The movement began not with Lodowicke Muggleton but with his friend, John Reeve, who in February 1652 heard an audible, external voice (thus forever setting him and his followers apart from their close rivals, the Quakers) confirming Reeve and Muggleton as the two last witnesses referred to in Revelation chapter 11. This is the third commission, following from that of the law and the gospel, in which the two men are commanded to curse the antichrist, a rival prophet called Thomas Tany, as well as another prophet, John Robins. This was hardly the end of it. Reeve developed a lengthy list of Muggletonian doctrines, including the belief that hell was internal, not physical and external; that two competing seeds, faith (good) and reason (bad), are planted in each individual; and that while others may be saved, only Muggletonians can have assurance of it. From the beginning there was a fastidious aversion to evangelism; converts would seek out the sect, not the other way around. And yet numbers accrued. Reeve died in 1658, though it was not entirely clear who would continue what he had begun, or that this movement would take on the name of his friend and mouthpiece, Lodowicke Muggleton.

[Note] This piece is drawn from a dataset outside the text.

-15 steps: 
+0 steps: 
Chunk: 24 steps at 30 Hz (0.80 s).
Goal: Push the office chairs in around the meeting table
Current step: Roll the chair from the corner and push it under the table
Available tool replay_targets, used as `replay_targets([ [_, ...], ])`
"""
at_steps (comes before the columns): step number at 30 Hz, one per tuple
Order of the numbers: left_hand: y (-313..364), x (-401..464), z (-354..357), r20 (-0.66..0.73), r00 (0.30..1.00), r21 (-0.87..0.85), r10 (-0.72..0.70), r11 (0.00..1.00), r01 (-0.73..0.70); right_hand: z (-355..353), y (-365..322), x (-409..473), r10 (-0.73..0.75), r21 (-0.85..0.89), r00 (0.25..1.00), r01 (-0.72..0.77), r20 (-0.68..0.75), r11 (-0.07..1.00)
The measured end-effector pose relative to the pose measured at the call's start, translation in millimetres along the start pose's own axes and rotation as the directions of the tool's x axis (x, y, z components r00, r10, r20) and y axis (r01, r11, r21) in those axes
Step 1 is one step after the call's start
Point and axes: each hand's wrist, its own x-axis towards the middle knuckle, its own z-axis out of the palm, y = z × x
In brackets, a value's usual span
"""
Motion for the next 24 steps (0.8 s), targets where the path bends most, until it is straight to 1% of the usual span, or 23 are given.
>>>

Chapter 2 closely examines three of Muggleton's maneuvers in the early 1660s. First, he shut down Lawrence Clarkson, who had been seeking to shoulder Muggleton aside from his place of prominence within the movement in the wake of Reeve's death. Second, Muggleton revised Reeve's A Divine Looking Glass, which had first appeared in 1656 and was effusively dedicated to Oliver Cromwell as the agent of God's final purposes in the world. One of Lamont's most impressive insights here is to look beyond the obvious political realignments required in these opening months of the Restoration period. Muggleton's revision was not the expected retreat from earlier millenarian expectation, since Reeve's movement was never millenarian; instead, Muggleton was straining out the providentialism in Reeve's work, now convinced that God took no notice of his creatures at all, Lord Protectors or otherwise. The third focus is Muggleton's lengthy exposition of Revelation chapter 11, published in an effort to show that he and Reeve were the two last witnesses mentioned in that chapter, though in a curiously understated fashion that reflected his new understanding of God's non-providentialism.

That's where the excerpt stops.